Blood, Dreams and Gold

Author : Richard Cockett
Publisher : Yale University Press
Page : 321 pages
File Size : 47,7 Mb
Release : 2015-09-25
Category : History
ISBN : 9780300215984

Get Book

Blood, Dreams and Gold by Richard Cockett Pdf

Burma is one of the largest countries in Southeast Asia and was once one of its richest. Under successive military regimes, however, the country eventually ended up as one of the poorest countries in Asia, a byword for repression and ethnic violence. Richard Cockett spent years in the region as a correspondent for The Economist and witnessed firsthand the vicious sectarian politics of the Burmese government, and later, also, its surprising attempts at political and social reform. Cockett’s enlightening history, from the colonial era on, explains how Burma descended into decades of civil war and authoritarian government. Taking advantage of the opening up of the country since 2011, Cockett has interviewed hundreds of former political prisoners, guerilla fighters, ministers, monks, and others to give a vivid account of life under one of the most brutal regimes in the world. In many cases, this is the first time that they have been able to tell their stories to the outside world. Cockett also explains why the regime has started to reform, and why these reforms will not go as far as many people had hoped. This is the most rounded survey to date of this volatile Asian nation.
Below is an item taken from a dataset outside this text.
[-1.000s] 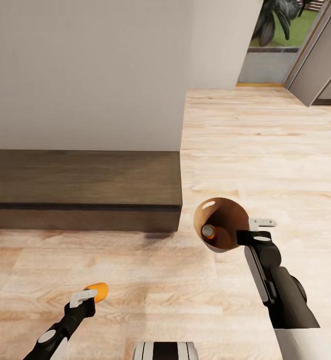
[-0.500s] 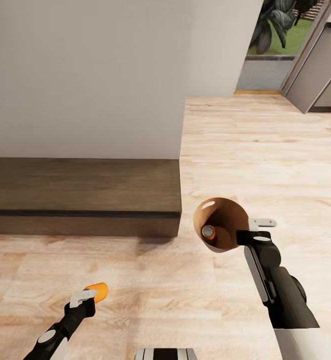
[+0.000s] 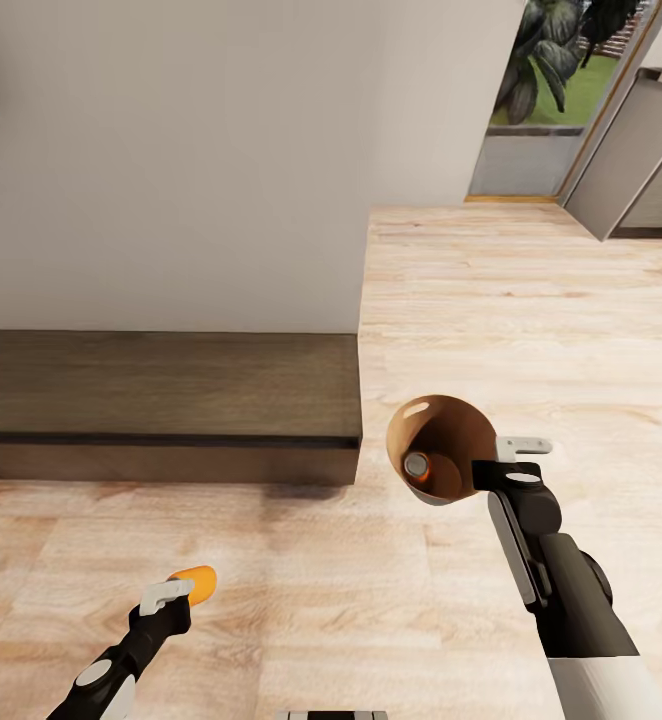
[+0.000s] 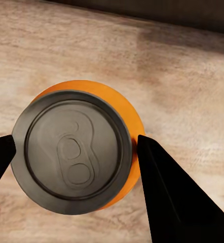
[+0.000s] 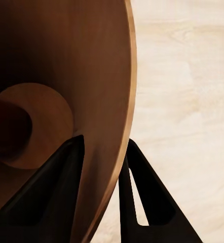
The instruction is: Put the three can of soda from the living room inside the tash can in the kitchen.
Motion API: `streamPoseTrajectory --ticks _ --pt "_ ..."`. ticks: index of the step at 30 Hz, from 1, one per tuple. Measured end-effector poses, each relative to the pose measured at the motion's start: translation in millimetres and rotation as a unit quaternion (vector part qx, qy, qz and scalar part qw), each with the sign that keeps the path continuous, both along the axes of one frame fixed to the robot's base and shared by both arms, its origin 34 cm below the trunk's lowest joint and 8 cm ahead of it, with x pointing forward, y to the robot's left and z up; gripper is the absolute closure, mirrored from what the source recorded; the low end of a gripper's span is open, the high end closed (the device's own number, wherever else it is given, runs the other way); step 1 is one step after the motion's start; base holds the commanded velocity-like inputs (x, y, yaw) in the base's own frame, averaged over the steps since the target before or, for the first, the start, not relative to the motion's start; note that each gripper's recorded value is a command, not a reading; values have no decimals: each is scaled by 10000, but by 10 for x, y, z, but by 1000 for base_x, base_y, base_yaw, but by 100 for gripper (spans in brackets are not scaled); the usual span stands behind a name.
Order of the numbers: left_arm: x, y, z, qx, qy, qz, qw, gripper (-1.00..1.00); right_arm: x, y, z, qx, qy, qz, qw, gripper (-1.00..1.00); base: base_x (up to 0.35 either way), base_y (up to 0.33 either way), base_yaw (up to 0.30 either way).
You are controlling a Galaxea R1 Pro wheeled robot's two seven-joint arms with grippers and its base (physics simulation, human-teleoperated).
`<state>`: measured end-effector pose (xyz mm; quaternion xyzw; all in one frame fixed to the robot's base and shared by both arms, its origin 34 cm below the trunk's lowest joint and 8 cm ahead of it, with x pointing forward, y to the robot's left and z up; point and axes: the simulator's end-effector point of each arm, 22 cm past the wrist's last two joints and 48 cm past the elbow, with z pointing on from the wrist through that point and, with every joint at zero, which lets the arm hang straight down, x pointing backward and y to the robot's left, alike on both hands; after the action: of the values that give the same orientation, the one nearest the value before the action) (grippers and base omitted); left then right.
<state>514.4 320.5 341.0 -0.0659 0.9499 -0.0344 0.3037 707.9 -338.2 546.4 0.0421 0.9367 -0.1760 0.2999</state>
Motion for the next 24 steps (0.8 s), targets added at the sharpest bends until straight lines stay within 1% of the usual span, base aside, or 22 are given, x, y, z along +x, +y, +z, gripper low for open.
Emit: streamPoseTrajectory --ticks 24 --pt "203 0 632 0 -193 0 9998 100 122 9 704 6 -191 6 9998 100 0 0 0"
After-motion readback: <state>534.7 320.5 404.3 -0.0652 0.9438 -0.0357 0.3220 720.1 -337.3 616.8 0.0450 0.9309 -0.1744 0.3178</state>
Finding George Orwell in Burma

Author : Emma Larkin
Publisher : Granta Books
Page : 240 pages
File Size : 41,8 Mb
Release : 2011-07-07
Category : Travel
ISBN : 9781847084552

Get Book

Finding George Orwell in Burma by Emma Larkin Pdf

In this intrepid and brilliant memoir, Emma Larkin tells of the year she spent travelling through Burma, using as a compass the life and work of George Orwell, whom many of Burma's underground teahouse intellectuals call simply "the prophet". In stirring, insightful prose, she provides a powerful reckoning with one of the world's least free countries. Finding George Orwell in Burma is a brave and revelatory reconnaissance of modern Burma, one of the world's grimmest and most shuttered dictatorships, where the term "Orwellian" aptly describes the life endured by the country's people. This book has come to be regarded as a classic of reportage and travel and a crucial book for anyone interested in Burma and George Orwell.